Lindsey advised, "The advice in What Color Is Your Parachute? is resonant: your vocation should be the place where your gladness meets the world's deep hunger. The something you love should have something to do with something people tell you you're good at and something you can make money from."

Mark said, "Producing has everything to do with writers. Read everything you can, as a producer. Find the good writers, befriend them, help them develop their script, help their work be seen, become indispensable to that writer. If you find a really good script that someone wants to make then you are already the producer of that. You can learn producing as you go. Experience doesn't count for much. Every film is different. Actors, equipment, crew, all different - be resourceful and imaginative. Be able to identify good scripts, work with good writers, be indispensable. Read read read."

I then attended a panel about using social media as a screenwriter. Panelists included Stephen Falk, Tess Morris (writer Man Up), and Marianne Wibberley (writer National Treasure, National Treasure: Book of Secrets, Charlie’s Angels: Full Throttle).

Stephen said, "When you reach out to us, be original or funny. Say something specific. A specific line or something like that. We just want to be loved. We're easy to flatter. Quote what we've written. We definitely look at social media profiles before we hire."

"Be sane and normal," Tess advised, "It's a relationship."

Marianne (from whom I won a bottle of Proseco for correctly answering a trivia question) said, "Take acting and improv classes. Learn to roll with things and don't overthink. Read every script you can."

My friend (and fellow second-rounder) Nick took notes at the panel on turning failure into success. The panelists included Malcolm Spellman (writer/producer Empire; writer Our Family Wedding), John Turman (Writer Hulk, Fantastic 4: Rise of the Silver Surfer, Ben 10: Alien Swarm, Crow; Stairway to Heaven (TV) Macgyver (TV)), Cormac Wibberley (writer National Treasure, National Treasure: Book of Secrets, Charlie’s Angels: Full Throttle), and Marianne Wibberley. Insights shared included:

"The career does not carry you: you must carry it."

"It will be nothing but failure/success/failure/success. The only way out is to keep writing."
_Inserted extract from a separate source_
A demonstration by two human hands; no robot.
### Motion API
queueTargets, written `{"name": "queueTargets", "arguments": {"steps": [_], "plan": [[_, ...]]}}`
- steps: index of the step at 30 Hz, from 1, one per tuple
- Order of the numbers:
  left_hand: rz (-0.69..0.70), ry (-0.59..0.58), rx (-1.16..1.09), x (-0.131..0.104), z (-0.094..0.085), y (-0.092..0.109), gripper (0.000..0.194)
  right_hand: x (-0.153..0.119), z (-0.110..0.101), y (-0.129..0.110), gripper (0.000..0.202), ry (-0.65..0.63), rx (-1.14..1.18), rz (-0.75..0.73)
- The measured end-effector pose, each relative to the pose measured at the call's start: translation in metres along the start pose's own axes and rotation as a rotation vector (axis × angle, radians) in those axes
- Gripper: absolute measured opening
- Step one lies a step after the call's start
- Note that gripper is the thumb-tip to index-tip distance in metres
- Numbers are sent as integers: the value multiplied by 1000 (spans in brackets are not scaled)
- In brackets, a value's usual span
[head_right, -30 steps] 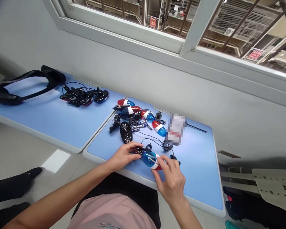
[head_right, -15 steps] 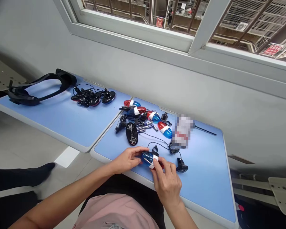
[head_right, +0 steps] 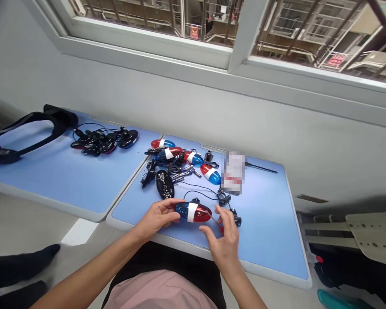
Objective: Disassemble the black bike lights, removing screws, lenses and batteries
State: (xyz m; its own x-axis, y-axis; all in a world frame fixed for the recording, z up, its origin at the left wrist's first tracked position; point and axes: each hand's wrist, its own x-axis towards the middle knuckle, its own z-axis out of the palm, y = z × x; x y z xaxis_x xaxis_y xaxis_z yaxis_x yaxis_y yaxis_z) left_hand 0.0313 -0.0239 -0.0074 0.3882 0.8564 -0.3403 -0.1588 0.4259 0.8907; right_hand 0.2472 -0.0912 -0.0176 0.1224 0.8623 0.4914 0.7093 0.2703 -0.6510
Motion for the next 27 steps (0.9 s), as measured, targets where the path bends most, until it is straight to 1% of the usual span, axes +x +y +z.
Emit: {"name": "queueTargets", "arguments": {"steps": [1,3,6,11,14,16,19,21,24,26,27], "plan": [[-19,-6,2,-2,-2,1,55,-1,-2,-1,49,-9,89,86],[-44,-23,-2,-5,-3,2,59,-2,-4,-7,42,-28,272,213],[-67,-40,-19,-9,-3,3,63,1,-4,-20,34,-48,509,317],[-89,-39,-23,-13,-3,4,65,8,-4,-38,27,-53,754,389],[-126,-52,-35,-14,-6,0,69,9,-5,-46,24,-26,798,397],[-115,-55,-35,-15,-9,-3,68,8,-5,-49,21,-17,787,394],[-62,-37,-10,-16,-11,-3,63,5,-6,-46,22,-25,791,383],[12,-30,32,-17,-8,2,57,2,-7,-40,25,-52,808,380],[162,-52,117,-23,2,15,42,-6,-8,-26,32,-110,831,377],[220,-89,164,-27,11,24,34,-9,-7,-16,38,-128,844,380],[238,-106,192,-29,14,28,31,-10,-6,-11,38,-124,840,389]]}}
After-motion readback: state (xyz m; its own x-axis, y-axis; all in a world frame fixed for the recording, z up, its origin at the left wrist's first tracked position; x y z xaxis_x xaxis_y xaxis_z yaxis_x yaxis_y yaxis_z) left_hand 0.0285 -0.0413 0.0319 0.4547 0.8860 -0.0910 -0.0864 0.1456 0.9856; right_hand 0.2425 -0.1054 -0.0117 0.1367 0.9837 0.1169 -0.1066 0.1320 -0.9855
"At some point, let the old story go. Start working on the next."

Jeff Nichols (Shotgun Stories, Mud, Loving) said, "Have an emotionally palpable base. What can you keep referring to that the audience can relate to? Further, know what your emotional, gut-wrenching moment is going to be before you start writing. That's what the movie will ultimately be about. Build everything up to that moment."

In the panel on writing the script that producers want, it was advised, "There are four key things producers look for: character, theme, tone, and voice."

And finally, in the panel on contracts and options, it was said that, "If you're getting paid, your work will be changing. Nobody changes a poet's work but the poet gets paid nothing. No matter the collaboration, get the agreement in writing."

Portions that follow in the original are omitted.